Task directions: Exclude images, then output the remaining data verbatim.
+ + + + +
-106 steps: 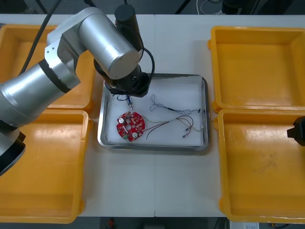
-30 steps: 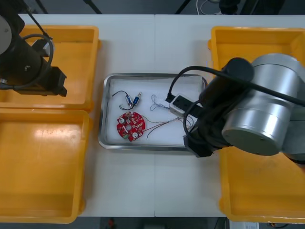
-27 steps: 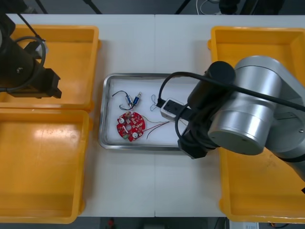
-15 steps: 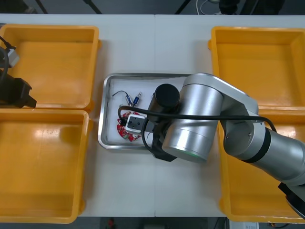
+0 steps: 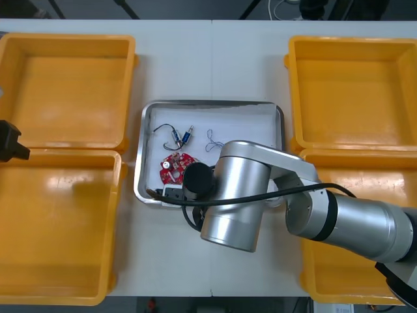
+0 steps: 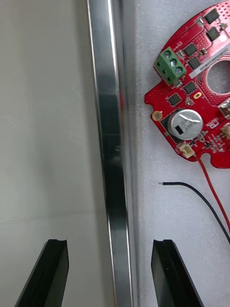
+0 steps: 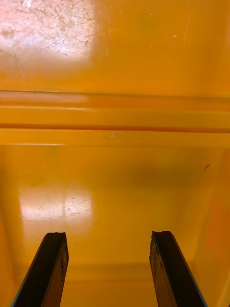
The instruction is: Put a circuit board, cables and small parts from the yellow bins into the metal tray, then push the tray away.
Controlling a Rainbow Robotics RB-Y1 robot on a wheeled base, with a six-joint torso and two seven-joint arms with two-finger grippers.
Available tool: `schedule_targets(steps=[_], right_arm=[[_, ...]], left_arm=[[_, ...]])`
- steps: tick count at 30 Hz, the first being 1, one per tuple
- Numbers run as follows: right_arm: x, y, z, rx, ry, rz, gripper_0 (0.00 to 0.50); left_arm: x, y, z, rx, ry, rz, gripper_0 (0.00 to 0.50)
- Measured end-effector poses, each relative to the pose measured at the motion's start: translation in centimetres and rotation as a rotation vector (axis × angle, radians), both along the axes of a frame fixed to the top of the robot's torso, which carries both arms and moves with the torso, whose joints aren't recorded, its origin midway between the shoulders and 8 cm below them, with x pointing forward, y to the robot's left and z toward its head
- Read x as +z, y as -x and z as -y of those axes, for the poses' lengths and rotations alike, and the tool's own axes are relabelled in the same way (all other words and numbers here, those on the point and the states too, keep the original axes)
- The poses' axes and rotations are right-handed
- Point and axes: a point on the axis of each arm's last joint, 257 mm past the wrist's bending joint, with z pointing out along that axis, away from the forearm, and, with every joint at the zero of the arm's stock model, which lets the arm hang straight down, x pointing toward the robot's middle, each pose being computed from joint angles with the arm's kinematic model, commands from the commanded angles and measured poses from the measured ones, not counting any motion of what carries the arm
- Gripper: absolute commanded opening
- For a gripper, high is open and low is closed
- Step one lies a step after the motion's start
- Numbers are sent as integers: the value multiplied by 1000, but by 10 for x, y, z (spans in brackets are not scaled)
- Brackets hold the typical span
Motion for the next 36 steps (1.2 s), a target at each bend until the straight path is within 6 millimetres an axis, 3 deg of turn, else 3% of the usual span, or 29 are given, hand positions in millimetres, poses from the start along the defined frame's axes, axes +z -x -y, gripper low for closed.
schedule_targets(steps=[15, 16, 18, 19, 20, 21, 36], right_arm=[[-21, -14, 6, -4, 48, 45, 500], [-22, -14, 6, -4, 48, 45, 483], [-21, -14, 5, -2, 46, 45, 228], [-21, -14, 4, -2, 46, 45, 162], [-21, -13, 4, -1, 45, 44, 61], [-21, -13, 3, 0, 44, 44, 11], [-14, -18, -2, 7, 41, 68, 0]], left_arm=[[-6, 15, -13, 32, -4, -3, 500], [-6, 15, -13, 32, -4, -3, 500], [-6, 15, -13, 32, -4, -3, 500], [-6, 15, -13, 32, -4, -3, 500], [-6, 15, -13, 32, -4, -3, 500], [-6, 15, -13, 32, -4, -3, 500], [-6, 15, -13, 32, -4, -3, 500]])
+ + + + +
Answer to this problem:
-106 steps: 
-30 steps: 
-27 steps: 
-15 steps: 
+0 steps: 
+0 steps: 
+0 steps: 
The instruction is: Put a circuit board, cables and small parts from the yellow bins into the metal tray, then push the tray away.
Controlling a Rainbow Robotics RB-Y1 robot on a wheeled base, with a six-joint torso and two seven-joint arms with two-finger grippers.
Available tool: `schedule_targets(steps=[_], right_arm=[[_, ...]], left_arm=[[_, ...]])`
- steps: tick count at 30 Hz, the first being 1, one per tuple
- Numbers run as follows: right_arm: x, y, z, rx, ry, rz, gripper_0 (0.00 to 0.50); left_arm: x, y, z, rx, ry, rz, gripper_0 (0.00 to 0.50)
- Measured end-effector poses, each relative to the pose measured at the motion's start: translation in centimetres and rotation as a rotation vector (axis × angle, radians), both along the axes of a frame fixed to the top of the robot's torso, which carries both arms and moves with the torso, whose joints aren't recorded, its origin midway between the shoulders and 8 cm below them, with x pointing forward, y to the robot's left and z toward its head
- Read x as +z, y as -x and z as -y of those axes, for the poses' lengths and rotations alike, and the tool's own axes are relabelled in the same way (all other words and numbers here, those on the point and the states too, keep the original axes)
- The poses' axes and rotations are right-handed
- Point and axes: a point on the axis of each arm's last joint, 257 mm past the wrist's bending joint, with z pointing out along that axis, away from the forearm, and, with every joint at the zero of the arm's stock model, which lets the arm hang straight down, x pointing toward the robot's middle, each pose being computed from joint angles with the arm's kinematic model, commands from the commanded angles and measured poses from the measured ones, not counting any motion of what carries the arm
- Gripper: absolute commanded opening
- For a gripper, high is open and low is closed
- Step one lies a step after the motion's start
- Numbers are sent as integers: the value multiplied by 1000, but by 10 for x, y, z (spans in brackets are not scaled)
- Brackets hold the typical span
Motion for the next 36 steps (1.2 s), a target at each bend until the straight path is within 6 millimetres an axis, 3 deg of turn, else 3% of the usual span, or 29 are given, hand positions in millimetres, poses from the start along the defined frame's axes, axes +z -x -y, gripper low for closed.
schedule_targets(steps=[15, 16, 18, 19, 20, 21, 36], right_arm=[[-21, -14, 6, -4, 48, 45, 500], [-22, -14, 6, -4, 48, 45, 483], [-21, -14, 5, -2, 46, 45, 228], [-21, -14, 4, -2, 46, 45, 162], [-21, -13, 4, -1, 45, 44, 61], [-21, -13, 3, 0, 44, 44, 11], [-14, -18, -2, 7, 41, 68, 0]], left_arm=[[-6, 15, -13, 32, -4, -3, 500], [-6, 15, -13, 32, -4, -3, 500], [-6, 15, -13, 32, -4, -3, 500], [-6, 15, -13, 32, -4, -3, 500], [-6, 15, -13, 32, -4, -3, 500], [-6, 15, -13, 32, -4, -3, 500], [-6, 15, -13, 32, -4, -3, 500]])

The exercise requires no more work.